▶ [ACTIVITY] From the data below, set down exactly the lines between the one holding "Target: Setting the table" and the one holding "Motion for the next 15", inclusive, and no others.

▶ [INPUT DATA]

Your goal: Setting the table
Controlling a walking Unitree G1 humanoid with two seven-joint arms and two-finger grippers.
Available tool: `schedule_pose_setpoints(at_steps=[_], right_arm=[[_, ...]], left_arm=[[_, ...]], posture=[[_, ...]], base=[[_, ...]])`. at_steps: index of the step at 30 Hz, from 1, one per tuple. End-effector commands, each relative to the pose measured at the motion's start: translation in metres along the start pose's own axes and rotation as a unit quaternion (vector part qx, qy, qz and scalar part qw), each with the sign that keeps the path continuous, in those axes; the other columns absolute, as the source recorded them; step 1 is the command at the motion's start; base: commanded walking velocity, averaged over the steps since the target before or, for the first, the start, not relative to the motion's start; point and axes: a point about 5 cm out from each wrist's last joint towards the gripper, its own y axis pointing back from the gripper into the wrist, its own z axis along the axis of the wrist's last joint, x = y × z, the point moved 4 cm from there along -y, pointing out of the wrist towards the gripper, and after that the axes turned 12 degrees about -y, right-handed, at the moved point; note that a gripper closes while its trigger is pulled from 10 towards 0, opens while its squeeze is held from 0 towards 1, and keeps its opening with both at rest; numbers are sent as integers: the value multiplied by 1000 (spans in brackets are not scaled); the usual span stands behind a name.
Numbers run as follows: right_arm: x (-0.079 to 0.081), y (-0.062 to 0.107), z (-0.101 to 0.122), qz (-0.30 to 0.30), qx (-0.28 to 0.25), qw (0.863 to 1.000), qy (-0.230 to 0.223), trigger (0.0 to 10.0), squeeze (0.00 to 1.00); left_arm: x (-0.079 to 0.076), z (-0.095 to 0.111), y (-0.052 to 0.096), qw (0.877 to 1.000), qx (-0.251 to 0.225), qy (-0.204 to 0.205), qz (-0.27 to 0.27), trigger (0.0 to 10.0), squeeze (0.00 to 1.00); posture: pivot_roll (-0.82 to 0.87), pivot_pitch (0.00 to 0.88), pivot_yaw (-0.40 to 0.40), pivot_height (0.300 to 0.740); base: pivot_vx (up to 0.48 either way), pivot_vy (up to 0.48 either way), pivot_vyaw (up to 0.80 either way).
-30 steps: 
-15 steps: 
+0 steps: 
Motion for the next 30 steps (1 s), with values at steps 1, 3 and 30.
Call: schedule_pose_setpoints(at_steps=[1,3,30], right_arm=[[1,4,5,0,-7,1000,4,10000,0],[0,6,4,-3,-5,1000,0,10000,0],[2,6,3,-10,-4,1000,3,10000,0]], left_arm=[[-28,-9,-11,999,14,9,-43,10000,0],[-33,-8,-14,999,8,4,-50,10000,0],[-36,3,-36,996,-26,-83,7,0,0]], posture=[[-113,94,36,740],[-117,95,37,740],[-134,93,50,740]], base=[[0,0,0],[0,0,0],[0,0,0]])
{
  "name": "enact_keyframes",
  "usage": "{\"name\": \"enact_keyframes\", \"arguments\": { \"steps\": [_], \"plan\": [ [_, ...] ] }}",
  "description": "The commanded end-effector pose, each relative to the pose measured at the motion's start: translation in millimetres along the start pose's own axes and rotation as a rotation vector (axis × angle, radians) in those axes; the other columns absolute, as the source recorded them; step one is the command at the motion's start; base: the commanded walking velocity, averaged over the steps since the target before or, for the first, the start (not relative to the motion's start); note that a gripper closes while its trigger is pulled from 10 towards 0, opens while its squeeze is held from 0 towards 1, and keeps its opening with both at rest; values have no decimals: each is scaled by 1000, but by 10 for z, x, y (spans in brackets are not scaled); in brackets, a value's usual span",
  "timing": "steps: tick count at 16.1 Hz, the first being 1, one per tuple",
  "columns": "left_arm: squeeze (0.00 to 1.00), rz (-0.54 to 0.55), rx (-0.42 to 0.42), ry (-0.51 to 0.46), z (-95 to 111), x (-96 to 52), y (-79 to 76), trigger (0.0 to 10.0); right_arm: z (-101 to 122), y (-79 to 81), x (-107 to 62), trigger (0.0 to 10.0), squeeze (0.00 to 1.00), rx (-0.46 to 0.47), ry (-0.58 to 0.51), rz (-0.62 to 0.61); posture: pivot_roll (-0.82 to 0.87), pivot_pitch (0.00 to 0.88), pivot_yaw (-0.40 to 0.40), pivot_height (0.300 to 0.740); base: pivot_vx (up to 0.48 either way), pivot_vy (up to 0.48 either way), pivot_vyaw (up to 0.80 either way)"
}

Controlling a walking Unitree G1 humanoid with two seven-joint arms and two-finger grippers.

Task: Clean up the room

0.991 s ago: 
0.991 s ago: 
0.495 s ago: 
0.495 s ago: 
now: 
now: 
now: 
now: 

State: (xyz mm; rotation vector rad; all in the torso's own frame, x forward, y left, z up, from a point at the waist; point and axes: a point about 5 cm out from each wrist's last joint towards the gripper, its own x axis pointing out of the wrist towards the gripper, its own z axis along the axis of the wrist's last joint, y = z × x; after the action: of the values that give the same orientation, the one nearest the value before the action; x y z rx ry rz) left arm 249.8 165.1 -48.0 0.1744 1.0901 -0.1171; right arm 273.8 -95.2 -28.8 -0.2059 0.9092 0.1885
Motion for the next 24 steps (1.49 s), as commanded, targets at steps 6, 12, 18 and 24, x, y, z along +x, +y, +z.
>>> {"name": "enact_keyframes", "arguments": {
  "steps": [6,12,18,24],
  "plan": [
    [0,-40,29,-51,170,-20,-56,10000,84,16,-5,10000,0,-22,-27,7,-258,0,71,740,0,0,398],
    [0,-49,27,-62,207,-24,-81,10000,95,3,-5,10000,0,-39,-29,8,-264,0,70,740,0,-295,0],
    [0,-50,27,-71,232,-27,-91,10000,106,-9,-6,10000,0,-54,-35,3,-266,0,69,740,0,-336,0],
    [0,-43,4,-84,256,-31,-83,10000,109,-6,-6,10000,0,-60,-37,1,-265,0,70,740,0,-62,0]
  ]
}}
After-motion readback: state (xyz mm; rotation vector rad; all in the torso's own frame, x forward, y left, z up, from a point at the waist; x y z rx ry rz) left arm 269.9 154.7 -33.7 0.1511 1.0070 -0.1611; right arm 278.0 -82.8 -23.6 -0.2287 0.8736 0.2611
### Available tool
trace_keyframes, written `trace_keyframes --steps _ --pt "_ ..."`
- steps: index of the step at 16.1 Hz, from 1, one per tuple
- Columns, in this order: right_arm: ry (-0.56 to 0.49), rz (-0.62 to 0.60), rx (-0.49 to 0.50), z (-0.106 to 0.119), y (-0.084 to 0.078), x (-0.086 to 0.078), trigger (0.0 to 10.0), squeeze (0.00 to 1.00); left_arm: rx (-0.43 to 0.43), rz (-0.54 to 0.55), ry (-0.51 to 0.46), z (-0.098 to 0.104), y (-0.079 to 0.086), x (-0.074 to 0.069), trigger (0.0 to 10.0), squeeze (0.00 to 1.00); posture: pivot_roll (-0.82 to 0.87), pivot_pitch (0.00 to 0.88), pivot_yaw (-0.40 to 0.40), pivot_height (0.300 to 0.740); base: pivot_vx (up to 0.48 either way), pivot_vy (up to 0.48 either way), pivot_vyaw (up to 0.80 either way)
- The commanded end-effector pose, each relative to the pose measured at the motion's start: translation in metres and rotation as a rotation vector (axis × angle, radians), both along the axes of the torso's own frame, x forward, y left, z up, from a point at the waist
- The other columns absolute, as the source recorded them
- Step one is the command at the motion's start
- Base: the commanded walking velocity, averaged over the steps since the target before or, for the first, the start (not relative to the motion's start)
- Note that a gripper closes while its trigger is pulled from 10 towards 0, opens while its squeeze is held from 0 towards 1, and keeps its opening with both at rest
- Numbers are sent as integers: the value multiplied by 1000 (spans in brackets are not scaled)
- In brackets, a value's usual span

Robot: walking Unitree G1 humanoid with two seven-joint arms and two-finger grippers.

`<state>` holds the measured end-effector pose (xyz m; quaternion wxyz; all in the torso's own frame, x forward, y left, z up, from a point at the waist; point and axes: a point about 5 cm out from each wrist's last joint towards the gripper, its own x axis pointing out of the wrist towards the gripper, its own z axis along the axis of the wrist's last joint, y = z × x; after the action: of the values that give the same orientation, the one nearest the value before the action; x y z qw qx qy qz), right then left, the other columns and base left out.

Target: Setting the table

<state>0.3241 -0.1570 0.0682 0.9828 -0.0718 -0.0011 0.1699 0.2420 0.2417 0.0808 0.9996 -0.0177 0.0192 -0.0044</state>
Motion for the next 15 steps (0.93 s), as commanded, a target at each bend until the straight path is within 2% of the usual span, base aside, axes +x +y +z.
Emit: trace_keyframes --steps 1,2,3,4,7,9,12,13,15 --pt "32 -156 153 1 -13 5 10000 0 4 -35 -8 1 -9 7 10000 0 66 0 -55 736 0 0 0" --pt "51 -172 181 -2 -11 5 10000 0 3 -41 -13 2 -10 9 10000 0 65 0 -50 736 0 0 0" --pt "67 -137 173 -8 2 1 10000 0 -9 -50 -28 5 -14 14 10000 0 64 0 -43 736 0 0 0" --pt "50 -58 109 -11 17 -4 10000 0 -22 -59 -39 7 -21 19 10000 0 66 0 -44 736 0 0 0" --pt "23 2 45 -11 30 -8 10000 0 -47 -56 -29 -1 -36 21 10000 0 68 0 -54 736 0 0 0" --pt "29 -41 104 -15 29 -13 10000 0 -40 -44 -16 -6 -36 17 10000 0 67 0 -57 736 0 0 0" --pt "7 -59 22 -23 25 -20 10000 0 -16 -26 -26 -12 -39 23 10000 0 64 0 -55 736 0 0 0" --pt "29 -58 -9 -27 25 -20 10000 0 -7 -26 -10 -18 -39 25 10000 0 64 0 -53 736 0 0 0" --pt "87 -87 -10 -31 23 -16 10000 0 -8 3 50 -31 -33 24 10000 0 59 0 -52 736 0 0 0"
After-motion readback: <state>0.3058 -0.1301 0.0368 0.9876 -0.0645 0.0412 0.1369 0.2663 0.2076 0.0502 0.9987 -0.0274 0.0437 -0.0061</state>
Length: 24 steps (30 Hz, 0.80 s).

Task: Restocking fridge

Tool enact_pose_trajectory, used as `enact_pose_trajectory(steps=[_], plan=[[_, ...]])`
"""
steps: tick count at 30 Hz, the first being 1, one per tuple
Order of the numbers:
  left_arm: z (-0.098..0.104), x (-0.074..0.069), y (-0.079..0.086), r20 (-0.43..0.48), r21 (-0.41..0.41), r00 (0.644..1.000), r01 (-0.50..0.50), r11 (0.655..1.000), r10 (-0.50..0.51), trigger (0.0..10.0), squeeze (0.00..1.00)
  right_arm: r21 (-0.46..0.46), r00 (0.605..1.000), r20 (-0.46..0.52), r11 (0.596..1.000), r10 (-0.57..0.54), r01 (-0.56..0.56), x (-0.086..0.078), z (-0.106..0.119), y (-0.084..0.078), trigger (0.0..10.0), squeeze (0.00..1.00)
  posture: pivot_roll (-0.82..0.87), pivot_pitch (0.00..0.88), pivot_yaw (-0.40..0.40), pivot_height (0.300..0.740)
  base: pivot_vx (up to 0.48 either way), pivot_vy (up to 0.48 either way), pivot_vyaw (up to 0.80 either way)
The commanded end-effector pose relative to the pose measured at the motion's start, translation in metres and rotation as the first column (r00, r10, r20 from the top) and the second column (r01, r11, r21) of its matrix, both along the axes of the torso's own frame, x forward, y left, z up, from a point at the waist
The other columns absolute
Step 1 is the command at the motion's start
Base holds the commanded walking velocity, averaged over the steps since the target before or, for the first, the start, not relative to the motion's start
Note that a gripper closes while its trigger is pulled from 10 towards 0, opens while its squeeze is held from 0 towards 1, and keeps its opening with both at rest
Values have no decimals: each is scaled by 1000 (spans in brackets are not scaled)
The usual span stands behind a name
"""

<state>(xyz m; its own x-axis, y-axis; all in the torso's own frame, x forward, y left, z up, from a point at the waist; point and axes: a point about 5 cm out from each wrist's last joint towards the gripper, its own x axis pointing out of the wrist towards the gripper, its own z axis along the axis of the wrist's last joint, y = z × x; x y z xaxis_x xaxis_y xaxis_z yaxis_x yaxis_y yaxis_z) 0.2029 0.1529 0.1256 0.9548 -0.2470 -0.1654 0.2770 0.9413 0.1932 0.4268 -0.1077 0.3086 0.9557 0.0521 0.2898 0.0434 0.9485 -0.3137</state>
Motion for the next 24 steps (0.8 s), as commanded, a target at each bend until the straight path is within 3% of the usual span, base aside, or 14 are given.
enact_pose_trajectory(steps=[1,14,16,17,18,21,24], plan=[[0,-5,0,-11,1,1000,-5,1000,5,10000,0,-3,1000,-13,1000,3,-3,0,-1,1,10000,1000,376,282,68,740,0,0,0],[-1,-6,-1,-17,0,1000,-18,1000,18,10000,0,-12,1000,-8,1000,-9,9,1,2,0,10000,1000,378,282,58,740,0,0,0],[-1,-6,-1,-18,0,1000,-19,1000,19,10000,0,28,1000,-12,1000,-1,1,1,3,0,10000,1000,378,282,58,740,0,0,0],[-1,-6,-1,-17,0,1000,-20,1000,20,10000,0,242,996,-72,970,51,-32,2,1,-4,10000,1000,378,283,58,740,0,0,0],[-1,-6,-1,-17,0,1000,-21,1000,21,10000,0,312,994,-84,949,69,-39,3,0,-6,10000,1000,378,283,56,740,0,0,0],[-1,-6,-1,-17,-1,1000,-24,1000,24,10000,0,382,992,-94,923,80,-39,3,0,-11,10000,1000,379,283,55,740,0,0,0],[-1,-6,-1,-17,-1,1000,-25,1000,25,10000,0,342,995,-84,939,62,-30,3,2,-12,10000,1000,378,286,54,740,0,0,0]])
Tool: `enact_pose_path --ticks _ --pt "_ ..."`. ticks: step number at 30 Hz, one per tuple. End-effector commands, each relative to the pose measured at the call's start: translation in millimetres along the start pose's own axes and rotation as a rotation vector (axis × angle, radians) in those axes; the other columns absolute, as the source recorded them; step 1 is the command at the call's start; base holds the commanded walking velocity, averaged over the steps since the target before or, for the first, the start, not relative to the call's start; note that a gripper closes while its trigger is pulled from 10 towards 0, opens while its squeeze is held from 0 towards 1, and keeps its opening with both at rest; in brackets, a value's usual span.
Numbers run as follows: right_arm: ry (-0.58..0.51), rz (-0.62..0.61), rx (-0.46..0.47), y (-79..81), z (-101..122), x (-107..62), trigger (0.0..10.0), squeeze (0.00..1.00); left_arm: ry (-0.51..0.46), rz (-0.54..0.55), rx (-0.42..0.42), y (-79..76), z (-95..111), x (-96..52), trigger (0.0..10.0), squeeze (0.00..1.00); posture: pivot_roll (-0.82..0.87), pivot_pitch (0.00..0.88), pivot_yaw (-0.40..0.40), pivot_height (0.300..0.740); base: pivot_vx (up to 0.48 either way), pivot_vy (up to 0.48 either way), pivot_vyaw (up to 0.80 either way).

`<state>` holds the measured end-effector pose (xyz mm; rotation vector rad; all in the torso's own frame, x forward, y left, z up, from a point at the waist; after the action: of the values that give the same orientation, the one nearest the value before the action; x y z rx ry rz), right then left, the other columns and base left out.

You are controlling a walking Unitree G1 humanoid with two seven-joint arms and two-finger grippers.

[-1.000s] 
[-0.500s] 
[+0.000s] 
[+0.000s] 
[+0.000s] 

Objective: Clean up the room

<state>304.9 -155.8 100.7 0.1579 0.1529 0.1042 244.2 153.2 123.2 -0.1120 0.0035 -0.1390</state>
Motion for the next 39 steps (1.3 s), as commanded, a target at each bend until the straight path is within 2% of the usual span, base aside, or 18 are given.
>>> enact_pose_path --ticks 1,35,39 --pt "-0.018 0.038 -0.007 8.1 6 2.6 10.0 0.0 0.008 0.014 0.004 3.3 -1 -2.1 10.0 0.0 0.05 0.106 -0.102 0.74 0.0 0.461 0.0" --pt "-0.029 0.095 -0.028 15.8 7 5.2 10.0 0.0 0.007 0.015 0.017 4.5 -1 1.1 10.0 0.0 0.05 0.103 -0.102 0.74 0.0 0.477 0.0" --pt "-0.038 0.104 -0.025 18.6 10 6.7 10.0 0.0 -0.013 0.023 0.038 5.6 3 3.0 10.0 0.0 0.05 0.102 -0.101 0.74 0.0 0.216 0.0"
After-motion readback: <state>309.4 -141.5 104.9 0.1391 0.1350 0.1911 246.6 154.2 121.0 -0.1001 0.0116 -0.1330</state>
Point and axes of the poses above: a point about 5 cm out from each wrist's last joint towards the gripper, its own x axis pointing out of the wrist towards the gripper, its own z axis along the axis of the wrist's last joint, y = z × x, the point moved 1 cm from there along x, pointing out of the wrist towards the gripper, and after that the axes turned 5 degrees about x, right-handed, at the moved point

▶ [THE ANSWER]
Target: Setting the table

<state>0.3241 -0.1570 0.0682 0.9828 -0.0718 -0.0011 0.1699 0.2420 0.2417 0.0808 0.9996 -0.0177 0.0192 -0.0044</state>
Motion for the next 15 steps (0.93 s), as commanded, a target at each bend until the straight path is within 2% of the usual span, base aside, axes +x +y +z.

The exercise calls for nothing more than this answer.